Entrophy because sole trader hairdressers don't earn a fortune.

If she did, she would have 'built her empire' by now, no?

So what are your views on tax evasion? It was you who described your hairdresser as 'pocketing all her cash and squirreling it away for the salon she plans to build'.

This implies that you're perfectly happy with tax evasion (as long as it benefits you), but do feel free to correct me.

The views I spout aren't such 'nonsense' that you can counter them with sensible arguments, I've noticed several times on this thread.

Kazzyhoward · 09/12/2019 10:39

So what are your views on tax evasion? It was you who described your hairdresser as 'pocketing all her cash and squirreling it away for the salon she plans to build'.

I'd rather that employees and others could save money like that with a properly enacted tax exemption, with the condition that the money really was spent on business expansion, i.e. a "deferment" of tax/nic which is cancelled after, say, 5 years if the money isn't spent on buying/starting a business. A kind of ISA for starting a business, like there is a ISA for buying the first home or the lifetime ISA etc. It would mean the hairdresser in question wouldn't have to break the law in order to start a business - a business which in the fullness of time would probably produce quite a good tax/nic revenue for the Treasury. As it stands, with her having to do it "under the radar", it sets the scene/precedent and she may well end up frightened of setting up her new business legitimately and could end up a tax evader when she is running her business (to avoid awkward questions about where the money came from!).

Alsohuman · 09/12/2019 10:46

No proof that low paid workers are disproportionately taxed under a Labour government yet? Astonishing.

Xenia · 09/12/2019 10:54

The Tories have done loads to stop tax evasion and also to stop some lawful avoidance, including the ATED - annual tax on enveloped dwellings and 15% stamp duty on such properties, the requirement at companies hosue to name the beneficial owner of properties, the loan charge to catch those some for 20 years who have pretended to be self employed when they are employed and much else.

At present never in British history have higher income earners paid such a high proportion of income tax (I agree those on low incomes with enough spare to pay for more than food and rent which has no VAT do pay VAT). There are very few billionaires which is why Hammond had to propose more national insurance on white van man as there are lots of those men but back tracked after public out cry.

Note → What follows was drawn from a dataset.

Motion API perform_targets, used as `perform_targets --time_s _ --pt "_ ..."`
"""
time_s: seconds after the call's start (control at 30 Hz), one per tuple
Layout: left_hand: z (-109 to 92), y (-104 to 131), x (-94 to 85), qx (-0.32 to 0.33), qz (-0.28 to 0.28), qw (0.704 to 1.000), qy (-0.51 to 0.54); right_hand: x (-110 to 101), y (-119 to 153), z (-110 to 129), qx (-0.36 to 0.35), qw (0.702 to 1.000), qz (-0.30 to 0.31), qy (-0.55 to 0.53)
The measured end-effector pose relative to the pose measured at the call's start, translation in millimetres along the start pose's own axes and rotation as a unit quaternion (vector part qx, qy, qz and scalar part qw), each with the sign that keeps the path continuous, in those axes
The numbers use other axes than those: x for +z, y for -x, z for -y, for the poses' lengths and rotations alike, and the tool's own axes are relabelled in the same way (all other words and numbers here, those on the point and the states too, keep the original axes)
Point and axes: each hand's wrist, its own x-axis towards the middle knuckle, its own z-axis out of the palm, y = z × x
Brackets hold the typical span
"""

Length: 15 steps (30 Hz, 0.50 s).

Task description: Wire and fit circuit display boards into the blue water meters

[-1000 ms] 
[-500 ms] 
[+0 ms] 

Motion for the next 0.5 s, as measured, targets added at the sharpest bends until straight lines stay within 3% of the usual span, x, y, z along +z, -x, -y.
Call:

The hair dresser is a red h erring. Labour and the Tories require her to pay income tax on her income once added to her PAYE income from her other job. She can certainly squirrel away 80% or 60% ( depending on her tax rate) of it of course once she has paid her tax on her net profits.

AuntSpiker · 09/12/2019 11:06

Whilst Labour is attractive to younger voters, some older voters who lived through the IRA era and have TV footage from then etched into their brains will find themselves unable to vote for Corbyn. Many don't fall for the line that he was working for peace and are deeply distrustful of him. His past is an issue that a different Labour leader just won't have. I'd hedge a bet that a competent more centrist Labour leader without a troublesome (to some) past would be ahead in the polls right now.